__Work task__.
In the material below, print every line exactly and omit the pictures.

__Dataset section__.
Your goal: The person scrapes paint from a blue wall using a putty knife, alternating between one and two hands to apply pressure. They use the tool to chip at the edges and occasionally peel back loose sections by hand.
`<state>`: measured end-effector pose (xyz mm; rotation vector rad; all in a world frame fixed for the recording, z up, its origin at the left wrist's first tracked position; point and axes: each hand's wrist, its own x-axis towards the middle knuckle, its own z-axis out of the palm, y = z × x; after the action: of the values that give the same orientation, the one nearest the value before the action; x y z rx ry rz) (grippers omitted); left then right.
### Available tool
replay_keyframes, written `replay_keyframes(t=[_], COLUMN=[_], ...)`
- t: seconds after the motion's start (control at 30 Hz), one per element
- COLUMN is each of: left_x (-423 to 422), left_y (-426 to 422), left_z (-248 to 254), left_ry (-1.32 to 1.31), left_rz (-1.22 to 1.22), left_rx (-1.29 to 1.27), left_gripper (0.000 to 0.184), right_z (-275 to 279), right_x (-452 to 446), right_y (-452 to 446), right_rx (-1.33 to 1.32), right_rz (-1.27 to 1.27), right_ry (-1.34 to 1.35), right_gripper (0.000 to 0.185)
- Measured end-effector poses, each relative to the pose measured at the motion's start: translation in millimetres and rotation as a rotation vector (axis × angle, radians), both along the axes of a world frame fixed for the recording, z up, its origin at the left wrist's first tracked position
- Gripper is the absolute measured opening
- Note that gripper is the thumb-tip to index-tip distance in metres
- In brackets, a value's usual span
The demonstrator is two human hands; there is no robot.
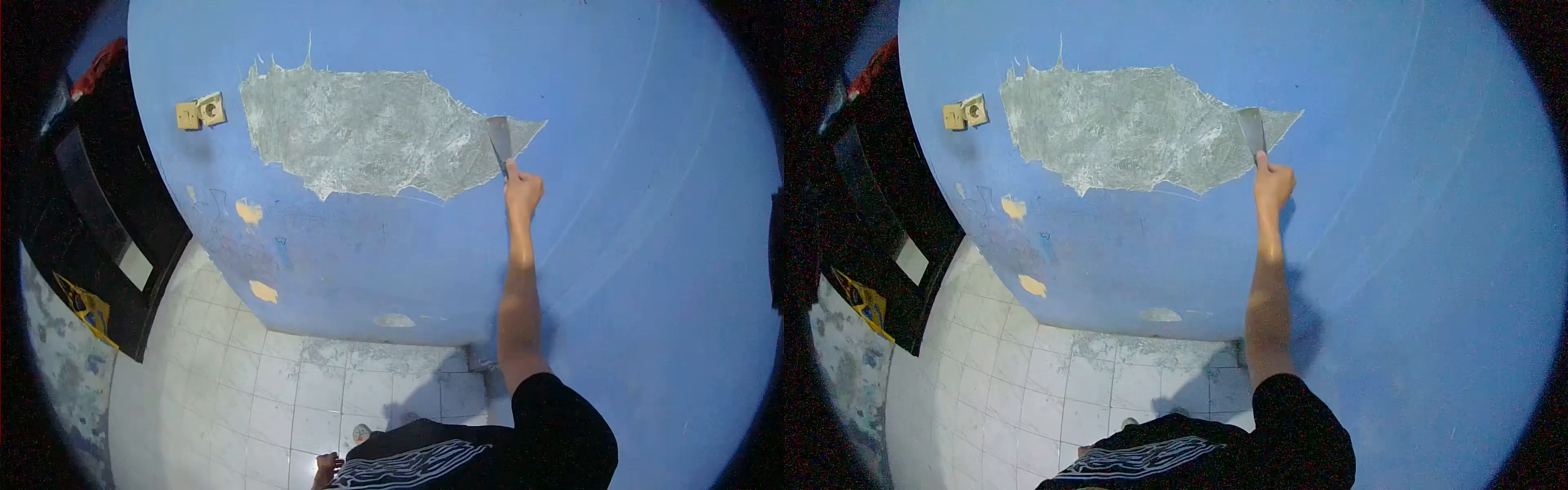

__Result of the exercise__.
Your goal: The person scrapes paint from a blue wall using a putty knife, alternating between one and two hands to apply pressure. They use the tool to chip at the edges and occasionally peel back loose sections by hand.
`<state>`: measured end-effector pose (xyz mm; rotation vector rad; all in a world frame fixed for the recording, z up, its origin at the left wrist's first tracked position; point and axes: each hand's wrist, its own x-axis towards the middle knuckle, its own z-axis out of the palm, y = z × x; after the action: of the values that give the same orientation, the one nearest the value before the action; x y z rx ry rz) (grippers omitted); left then right.
### Available tool
replay_keyframes, written `replay_keyframes(t=[_], COLUMN=[_], ...)`
- t: seconds after the motion's start (control at 30 Hz), one per element
- COLUMN is each of: left_x (-423 to 422), left_y (-426 to 422), left_z (-248 to 254), left_ry (-1.32 to 1.31), left_rz (-1.22 to 1.22), left_rx (-1.29 to 1.27), left_gripper (0.000 to 0.184), right_z (-275 to 279), right_x (-452 to 446), right_y (-452 to 446), right_rx (-1.33 to 1.32), right_rz (-1.27 to 1.27), right_ry (-1.34 to 1.35), right_gripper (0.000 to 0.185)
- Measured end-effector poses, each relative to the pose measured at the motion's start: translation in millimetres and rotation as a rotation vector (axis × angle, radians), both along the axes of a world frame fixed for the recording, z up, its origin at the left wrist's first tracked position
- Gripper is the absolute measured opening
- Note that gripper is the thumb-tip to index-tip distance in metres
- In brackets, a value's usual span
The demonstrator is two human hands; there is no robot.

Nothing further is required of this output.